## Data listing
__________
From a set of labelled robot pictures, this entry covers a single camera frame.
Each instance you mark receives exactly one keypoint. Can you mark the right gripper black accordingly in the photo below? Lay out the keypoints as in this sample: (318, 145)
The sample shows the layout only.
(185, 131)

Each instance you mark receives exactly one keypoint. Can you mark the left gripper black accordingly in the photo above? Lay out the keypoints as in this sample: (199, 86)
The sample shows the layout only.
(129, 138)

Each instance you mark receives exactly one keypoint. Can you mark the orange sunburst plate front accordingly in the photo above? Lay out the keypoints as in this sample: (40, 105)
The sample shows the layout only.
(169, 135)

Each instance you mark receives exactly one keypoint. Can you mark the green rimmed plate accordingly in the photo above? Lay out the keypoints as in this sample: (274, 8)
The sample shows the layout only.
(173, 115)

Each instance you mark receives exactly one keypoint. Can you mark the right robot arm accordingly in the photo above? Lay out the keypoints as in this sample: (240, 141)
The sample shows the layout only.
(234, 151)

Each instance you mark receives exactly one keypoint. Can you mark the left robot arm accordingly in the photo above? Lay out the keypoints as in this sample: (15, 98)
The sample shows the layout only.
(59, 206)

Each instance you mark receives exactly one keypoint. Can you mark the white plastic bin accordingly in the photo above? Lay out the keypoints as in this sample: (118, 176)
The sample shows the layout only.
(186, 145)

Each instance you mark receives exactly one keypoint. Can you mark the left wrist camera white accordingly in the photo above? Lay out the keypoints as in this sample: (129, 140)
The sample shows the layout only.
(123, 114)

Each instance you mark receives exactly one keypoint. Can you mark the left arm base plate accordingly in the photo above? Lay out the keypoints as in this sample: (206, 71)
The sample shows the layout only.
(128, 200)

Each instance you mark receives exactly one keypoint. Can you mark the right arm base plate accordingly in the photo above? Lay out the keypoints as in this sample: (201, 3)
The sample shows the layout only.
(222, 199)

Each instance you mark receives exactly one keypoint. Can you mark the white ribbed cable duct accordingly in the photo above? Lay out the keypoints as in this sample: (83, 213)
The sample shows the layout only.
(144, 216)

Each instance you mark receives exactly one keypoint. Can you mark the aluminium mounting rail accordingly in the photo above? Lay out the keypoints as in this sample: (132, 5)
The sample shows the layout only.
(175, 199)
__________
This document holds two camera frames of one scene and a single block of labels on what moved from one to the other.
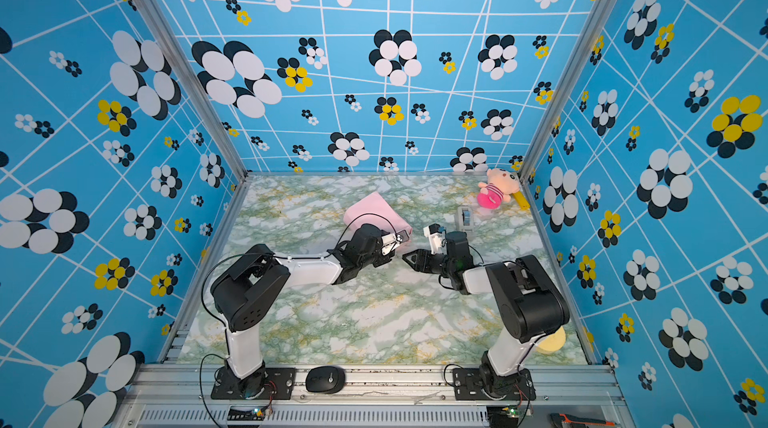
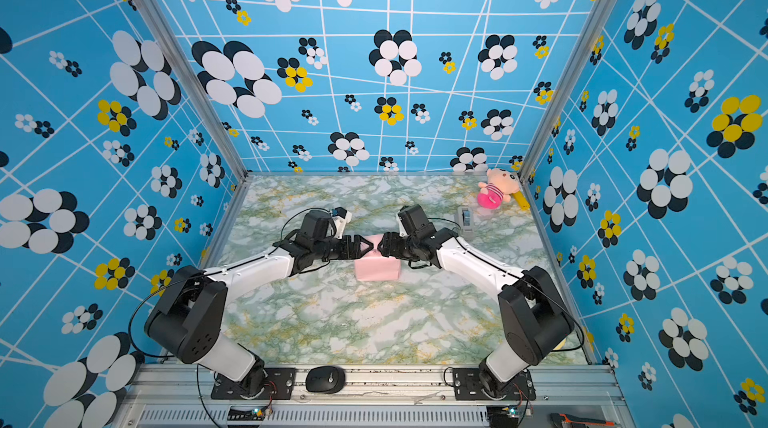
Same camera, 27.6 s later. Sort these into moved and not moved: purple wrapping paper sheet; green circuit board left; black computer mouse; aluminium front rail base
__________
## Aim of the task
How many lines in the entries include the string "rail"? Answer with the number alone.

## Task solution
2